Work to complete
Make an exact copy of the records, with the pictures left out.

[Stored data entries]
• • • •
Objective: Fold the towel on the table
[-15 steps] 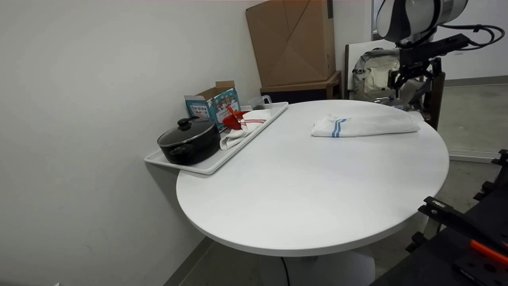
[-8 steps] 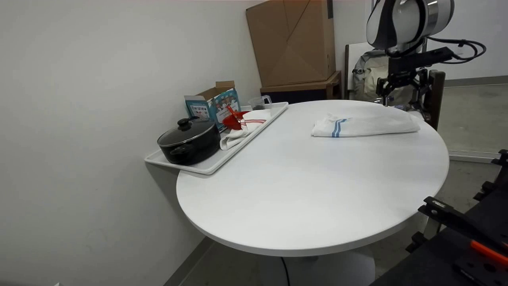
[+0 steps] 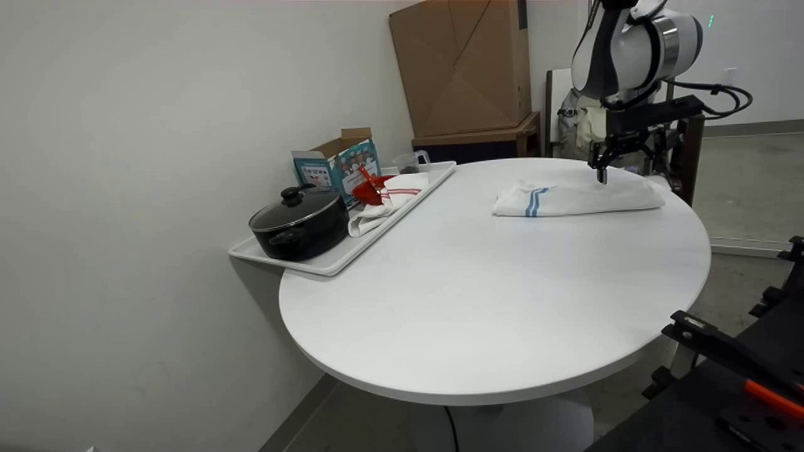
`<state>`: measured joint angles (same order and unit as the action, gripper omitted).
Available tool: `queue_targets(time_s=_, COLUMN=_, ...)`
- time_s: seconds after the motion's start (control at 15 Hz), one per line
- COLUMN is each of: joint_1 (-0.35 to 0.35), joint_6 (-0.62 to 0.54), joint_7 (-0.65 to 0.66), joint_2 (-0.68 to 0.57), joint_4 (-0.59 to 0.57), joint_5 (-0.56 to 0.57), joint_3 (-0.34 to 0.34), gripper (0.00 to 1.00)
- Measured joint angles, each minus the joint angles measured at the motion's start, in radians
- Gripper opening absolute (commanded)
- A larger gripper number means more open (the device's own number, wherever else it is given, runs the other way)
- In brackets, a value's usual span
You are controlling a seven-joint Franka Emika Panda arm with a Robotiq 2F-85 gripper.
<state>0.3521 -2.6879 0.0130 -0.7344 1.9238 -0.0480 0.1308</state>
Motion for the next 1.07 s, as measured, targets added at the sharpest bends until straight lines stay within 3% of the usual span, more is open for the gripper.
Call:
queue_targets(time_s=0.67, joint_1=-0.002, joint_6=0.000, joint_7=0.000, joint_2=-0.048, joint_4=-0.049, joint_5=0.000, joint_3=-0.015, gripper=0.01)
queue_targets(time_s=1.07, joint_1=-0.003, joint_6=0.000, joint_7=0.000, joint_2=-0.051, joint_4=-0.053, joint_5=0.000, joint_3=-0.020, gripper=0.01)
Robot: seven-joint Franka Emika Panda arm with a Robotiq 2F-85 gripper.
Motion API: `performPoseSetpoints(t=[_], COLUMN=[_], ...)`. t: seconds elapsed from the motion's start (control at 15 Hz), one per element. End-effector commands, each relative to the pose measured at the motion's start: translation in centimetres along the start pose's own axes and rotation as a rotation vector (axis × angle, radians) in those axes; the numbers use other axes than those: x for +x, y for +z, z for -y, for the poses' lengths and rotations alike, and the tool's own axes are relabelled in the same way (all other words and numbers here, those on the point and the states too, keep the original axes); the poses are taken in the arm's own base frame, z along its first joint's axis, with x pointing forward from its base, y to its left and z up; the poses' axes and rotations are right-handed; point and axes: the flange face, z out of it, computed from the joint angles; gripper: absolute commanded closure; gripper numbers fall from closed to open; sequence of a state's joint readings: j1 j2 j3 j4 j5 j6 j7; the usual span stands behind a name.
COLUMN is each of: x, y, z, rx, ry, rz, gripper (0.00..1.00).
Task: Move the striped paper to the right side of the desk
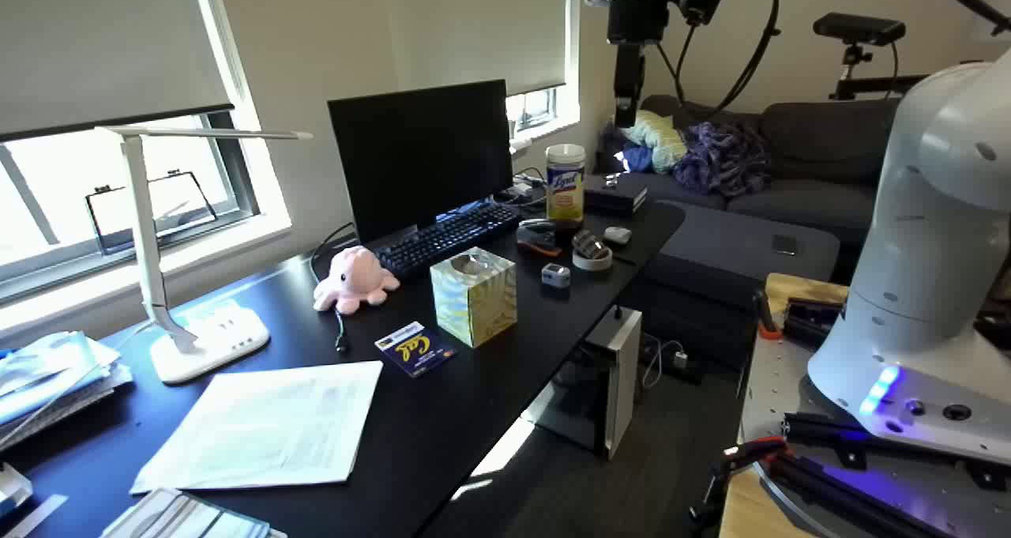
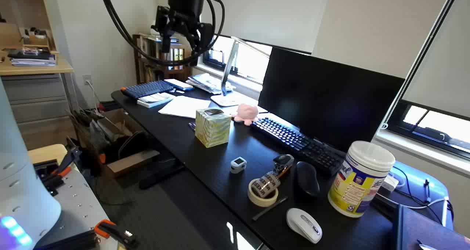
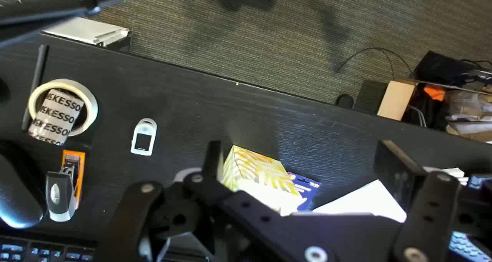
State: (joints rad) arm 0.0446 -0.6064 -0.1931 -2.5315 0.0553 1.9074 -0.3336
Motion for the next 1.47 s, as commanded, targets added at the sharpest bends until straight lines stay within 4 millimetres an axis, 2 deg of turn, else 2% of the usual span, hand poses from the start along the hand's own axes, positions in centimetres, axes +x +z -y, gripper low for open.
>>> performPoseSetpoints(t=[0.0, 0.13, 0.27, 0.4, 0.53, 0.73, 0.93, 1.0, 1.07, 1.13, 1.4], x=[0.0, 2.6, 6.4, 10.3, 13.8, 18.7, 23.1, 20.0, 20.9, 21.1, 20.8], y=[0.0, 0.1, 0.5, 1.2, 2.6, 5.8, 9.1, 7.6, 8.6, 9.2, 8.0], z=[0.0, -0.4, 0.8, 3.2, 6.1, 11.7, 17.3, 15.2, 16.4, 16.7, 15.2], rx=[0.000, 0.004, -0.012, -0.011, 0.033, 0.080, 0.035, 0.039, 0.041, 0.043, 0.040], ry=[0.000, -0.001, -0.083, -0.177, -0.240, -0.376, -0.507, -0.427, -0.444, -0.447, -0.422], rz=[0.001, 0.017, 0.016, 0.020, 0.048, 0.118, 0.200, 0.147, 0.159, 0.167, 0.148], gripper=[0.00, 0.00, 0.00, 0.00, 0.00, 0.00, 0.00, 0.00, 0.00, 0.00, 0.00])
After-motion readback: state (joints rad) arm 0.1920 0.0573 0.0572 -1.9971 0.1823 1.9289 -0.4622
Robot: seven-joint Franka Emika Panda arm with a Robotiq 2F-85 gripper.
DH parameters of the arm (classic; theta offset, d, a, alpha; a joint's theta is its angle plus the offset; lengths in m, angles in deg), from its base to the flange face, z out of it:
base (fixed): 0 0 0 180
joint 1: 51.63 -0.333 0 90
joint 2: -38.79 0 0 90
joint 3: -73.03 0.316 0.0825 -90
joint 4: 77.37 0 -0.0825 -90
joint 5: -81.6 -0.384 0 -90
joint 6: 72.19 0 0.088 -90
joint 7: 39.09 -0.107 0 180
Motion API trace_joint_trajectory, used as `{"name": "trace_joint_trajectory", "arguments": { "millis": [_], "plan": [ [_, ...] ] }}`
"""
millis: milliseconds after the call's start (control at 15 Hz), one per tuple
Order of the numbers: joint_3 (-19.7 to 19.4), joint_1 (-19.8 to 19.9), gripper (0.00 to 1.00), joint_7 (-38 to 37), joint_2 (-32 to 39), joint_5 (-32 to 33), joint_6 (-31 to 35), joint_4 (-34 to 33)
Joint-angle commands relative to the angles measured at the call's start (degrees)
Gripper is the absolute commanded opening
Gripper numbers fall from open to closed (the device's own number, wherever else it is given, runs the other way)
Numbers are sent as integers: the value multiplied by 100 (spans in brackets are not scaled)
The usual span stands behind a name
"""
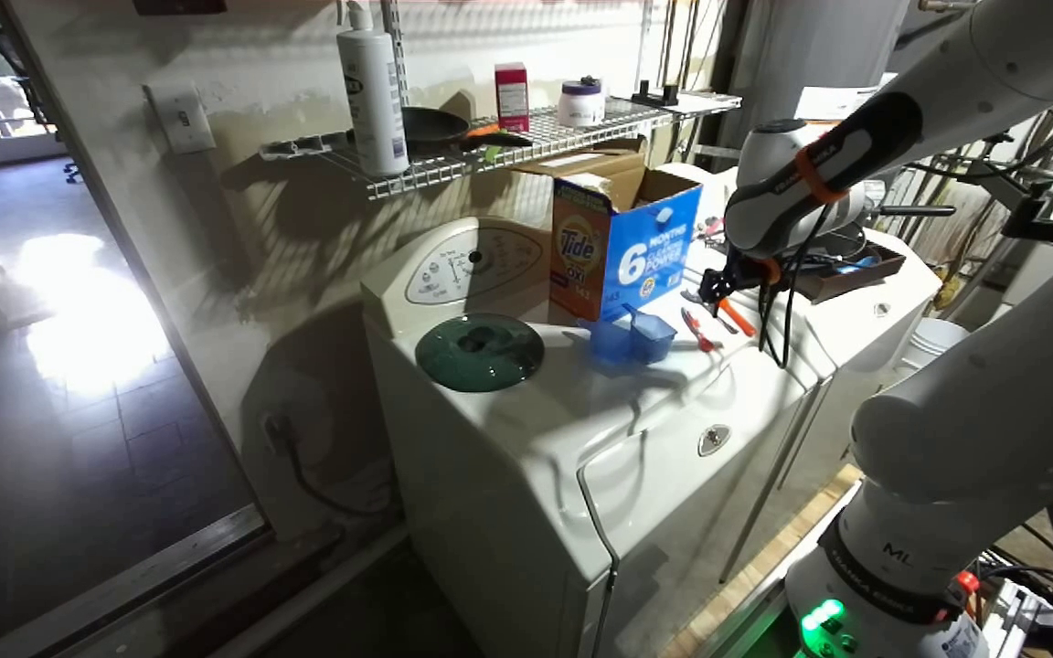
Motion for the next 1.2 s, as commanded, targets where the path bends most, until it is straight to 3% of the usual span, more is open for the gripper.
{"name": "trace_joint_trajectory", "arguments": {
  "millis": [0, 267, 600, 1133],
  "plan": [
    [-192, -23, 100, -86, 402, -317, 839, -19],
    [-276, -56, 100, 19, 801, -512, 1527, -119],
    [-295, -78, 100, -252, 1367, -236, 2411, -302],
    [-157, -146, 100, -398, 1918, -305, 2589, -691]
  ]
}}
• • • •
Solution to this exercise
Objective: Fold the towel on the table
[-15 steps] 
[-8 steps] 
[+0 steps] 
`<state>`: measured joint angles (same order and unit as the action, gripper omitted).
Available tool: `queue_targets(time_s=_, COLUMN=_, ...)`
- time_s: seconds after the motion's start (control at 15 Hz), one per line
- COLUMN is each of: joint_1 (-0.35 to 0.35), joint_6 (-0.62 to 0.54), joint_7 (-0.65 to 0.66), joint_2 (-0.68 to 0.57), joint_4 (-0.59 to 0.57), joint_5 (-0.56 to 0.57), joint_3 (-0.34 to 0.34), gripper (0.00 to 1.00)
- Measured joint angles, each minus the joint angles measured at the motion's start, in radians
- Gripper opening absolute (commanded)
- A larger gripper number means more open (the device's own number, wherever else it is given, runs the other way)
- In brackets, a value's usual span
You are controlling a seven-joint Franka Emika Panda arm with a Robotiq 2F-85 gripper.
<state>0.3521 -2.6879 0.0130 -0.7344 1.9238 -0.0480 0.1308</state>
Motion for the next 1.07 s, as measured, targets added at the sharpest bends until straight lines stay within 3% of the usual span, more is open for the gripper.
Call:
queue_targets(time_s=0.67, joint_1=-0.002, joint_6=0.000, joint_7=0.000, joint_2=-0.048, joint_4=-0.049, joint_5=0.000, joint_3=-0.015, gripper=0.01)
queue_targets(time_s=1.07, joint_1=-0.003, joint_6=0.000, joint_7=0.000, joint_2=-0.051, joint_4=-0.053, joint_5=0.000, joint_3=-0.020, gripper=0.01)
Robot: seven-joint Franka Emika Panda arm with a Robotiq 2F-85 gripper.
Motion API: `performPoseSetpoints(t=[_], COLUMN=[_], ...)`. t: seconds elapsed from the motion's start (control at 15 Hz), one per element. End-effector commands, each relative to the pose measured at the motion's start: translation in centimetres along the start pose's own axes and rotation as a rotation vector (axis × angle, radians) in those axes; the numbers use other axes than those: x for +x, y for +z, z for -y, for the poses' lengths and rotations alike, and the tool's own axes are relabelled in the same way (all other words and numbers here, those on the point and the states too, keep the original axes); the poses are taken in the arm's own base frame, z along its first joint's axis, with x pointing forward from its base, y to its left and z up; the poses' axes and rotations are right-handed; point and axes: the flange face, z out of it, computed from the joint angles; gripper: absolute commanded closure; gripper numbers fall from closed to open; sequence of a state's joint readings: j1 j2 j3 j4 j5 j6 j7; the usual span stands behind a name.
COLUMN is each of: x, y, z, rx, ry, rz, gripper (0.00..1.00).
Task: Move the striped paper to the right side of the desk
State: (joints rad) arm 0.0446 -0.6064 -0.1931 -2.5315 0.0553 1.9074 -0.3336
Motion for the next 1.47 s, as commanded, targets added at the sharpest bends until straight lines stay within 4 millimetres an axis, 2 deg of turn, else 2% of the usual span, hand poses from the start along the hand's own axes, positions in centimetres, axes +x +z -y, gripper low for open.
>>> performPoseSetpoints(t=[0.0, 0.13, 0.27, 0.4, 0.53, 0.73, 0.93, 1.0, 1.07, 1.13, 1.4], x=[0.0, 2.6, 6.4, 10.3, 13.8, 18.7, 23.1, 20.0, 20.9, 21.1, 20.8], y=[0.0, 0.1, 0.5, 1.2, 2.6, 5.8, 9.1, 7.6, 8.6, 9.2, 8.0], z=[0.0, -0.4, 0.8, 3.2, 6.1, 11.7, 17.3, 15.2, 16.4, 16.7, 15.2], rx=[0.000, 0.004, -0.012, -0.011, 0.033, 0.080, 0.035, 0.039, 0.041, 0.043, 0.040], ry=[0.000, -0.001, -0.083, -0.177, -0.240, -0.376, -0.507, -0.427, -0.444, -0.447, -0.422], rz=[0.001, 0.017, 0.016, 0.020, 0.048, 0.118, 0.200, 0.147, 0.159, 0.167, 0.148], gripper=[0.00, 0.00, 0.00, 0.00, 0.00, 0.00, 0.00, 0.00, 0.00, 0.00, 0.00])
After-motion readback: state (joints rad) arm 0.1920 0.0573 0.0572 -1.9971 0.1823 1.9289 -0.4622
Robot: seven-joint Franka Emika Panda arm with a Robotiq 2F-85 gripper.
DH parameters of the arm (classic; theta offset, d, a, alpha; a joint's theta is its angle plus the offset; lengths in m, angles in deg), from its base to the flange face, z out of it:
base (fixed): 0 0 0 180
joint 1: 51.63 -0.333 0 90
joint 2: -38.79 0 0 90
joint 3: -73.03 0.316 0.0825 -90
joint 4: 77.37 0 -0.0825 -90
joint 5: -81.6 -0.384 0 -90
joint 6: 72.19 0 0.088 -90
joint 7: 39.09 -0.107 0 180
Motion API trace_joint_trajectory, used as `{"name": "trace_joint_trajectory", "arguments": { "millis": [_], "plan": [ [_, ...] ] }}`
"""
millis: milliseconds after the call's start (control at 15 Hz), one per tuple
Order of the numbers: joint_3 (-19.7 to 19.4), joint_1 (-19.8 to 19.9), gripper (0.00 to 1.00), joint_7 (-38 to 37), joint_2 (-32 to 39), joint_5 (-32 to 33), joint_6 (-31 to 35), joint_4 (-34 to 33)
Joint-angle commands relative to the angles measured at the call's start (degrees)
Gripper is the absolute commanded opening
Gripper numbers fall from open to closed (the device's own number, wherever else it is given, runs the other way)
Numbers are sent as integers: the value multiplied by 100 (spans in brackets are not scaled)
The usual span stands behind a name
"""
Motion for the next 1.2 s, as commanded, targets where the path bends most, until it is straight to 3% of the usual span, more is open for the gripper.
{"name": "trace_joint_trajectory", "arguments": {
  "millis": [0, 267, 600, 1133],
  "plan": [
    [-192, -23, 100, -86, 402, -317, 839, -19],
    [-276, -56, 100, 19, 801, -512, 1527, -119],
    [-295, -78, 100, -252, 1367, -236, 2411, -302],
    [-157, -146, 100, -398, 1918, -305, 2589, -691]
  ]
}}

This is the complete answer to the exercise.